Ancaman hukuman yang berat itu, menunjukkan komitmen undang-undang dalam memberi perlindungan bagi anak. Oleh karena itu, kita berharap aparat penegak hukum benar-benar mengacu kepada ketentuan perundang-undangan tadi. Hukuman yang berat akan dapat memberi efek jera bagi pelaku, sekaligus kita berharap kasus kekerasan maupun penculikan anak akan makin menurun.
Siapa peduli?
Fakta-fakta tersebut tentu memprihatinkan. Kita menginginkan semua pihak dapat berperan aktif mengatasi masalah ini. Yang terpenting adalah tumbuhnya kepedulian bersama terhadap kepentingan terbaik bagi anak. Makin banyak pihak yang peduli terhadap anak, jelas akan memberi kontribusi bagi masa depan anak. Hal ini dilandasi oleh fakta bahwa masalah anak tetaplah problematika yang kompleks dan akan terus terjadi.

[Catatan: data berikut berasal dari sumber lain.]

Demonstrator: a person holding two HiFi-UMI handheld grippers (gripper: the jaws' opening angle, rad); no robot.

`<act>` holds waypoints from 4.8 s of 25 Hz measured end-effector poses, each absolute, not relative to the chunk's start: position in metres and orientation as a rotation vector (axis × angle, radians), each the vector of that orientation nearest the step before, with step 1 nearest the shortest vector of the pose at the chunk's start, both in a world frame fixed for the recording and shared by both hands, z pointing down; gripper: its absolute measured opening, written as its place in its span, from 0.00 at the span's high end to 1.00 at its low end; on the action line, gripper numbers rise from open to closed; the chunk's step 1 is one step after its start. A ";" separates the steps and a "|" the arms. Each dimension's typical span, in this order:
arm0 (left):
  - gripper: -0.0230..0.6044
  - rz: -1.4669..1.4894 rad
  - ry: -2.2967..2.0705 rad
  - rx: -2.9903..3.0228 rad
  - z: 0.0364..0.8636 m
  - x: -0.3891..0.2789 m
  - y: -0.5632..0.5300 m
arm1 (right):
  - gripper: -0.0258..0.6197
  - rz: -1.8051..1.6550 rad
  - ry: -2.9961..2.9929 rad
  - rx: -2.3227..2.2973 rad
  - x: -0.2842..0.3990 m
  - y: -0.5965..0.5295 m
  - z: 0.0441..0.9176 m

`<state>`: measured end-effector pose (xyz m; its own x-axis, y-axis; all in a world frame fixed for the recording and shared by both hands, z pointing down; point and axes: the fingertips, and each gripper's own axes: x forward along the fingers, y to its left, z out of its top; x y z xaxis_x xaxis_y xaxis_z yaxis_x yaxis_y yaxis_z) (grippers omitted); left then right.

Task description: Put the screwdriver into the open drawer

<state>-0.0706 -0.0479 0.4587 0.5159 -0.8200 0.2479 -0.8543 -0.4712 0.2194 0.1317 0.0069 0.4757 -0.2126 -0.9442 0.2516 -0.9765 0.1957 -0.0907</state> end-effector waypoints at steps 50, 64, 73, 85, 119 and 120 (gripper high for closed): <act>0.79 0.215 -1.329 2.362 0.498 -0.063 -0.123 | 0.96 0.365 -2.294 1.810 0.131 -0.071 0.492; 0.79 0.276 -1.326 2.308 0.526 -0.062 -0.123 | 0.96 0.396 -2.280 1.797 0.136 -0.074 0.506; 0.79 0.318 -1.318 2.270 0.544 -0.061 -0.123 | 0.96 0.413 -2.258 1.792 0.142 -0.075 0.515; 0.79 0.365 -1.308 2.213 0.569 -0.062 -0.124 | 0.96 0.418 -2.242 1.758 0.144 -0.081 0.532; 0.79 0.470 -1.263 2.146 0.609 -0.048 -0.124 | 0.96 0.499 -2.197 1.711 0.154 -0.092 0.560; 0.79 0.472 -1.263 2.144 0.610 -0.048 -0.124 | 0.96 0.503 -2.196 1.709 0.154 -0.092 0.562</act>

Jangan lagi ada pandangan yang melihat masalah anak adalah isu yang sepele. Kita menginginkan ke depan, nasib anak harus menjadi prioritas pembangunan bangsa. Kita menyoroti sejauhmana implementasi pengarusutamaan hak anak, telah berjalan dalam setiap kegiatan pembangunan. Begitu pun tentang Program Nasional Bagi Anak Indonesia (PNBAI) 2015, sejauh mana tingkat kemajuannya dalam mendorong peningkatan kesejahteraan dan perlindungan anak.***
Penulis, anggota Komisi Perlindungan Anak Indonesia Daerah Kota Bandung, sedang menjalani studi Pascasarjana Ketahanan Nasional UI dan aktif dalam kegiatan KPAI Pusat.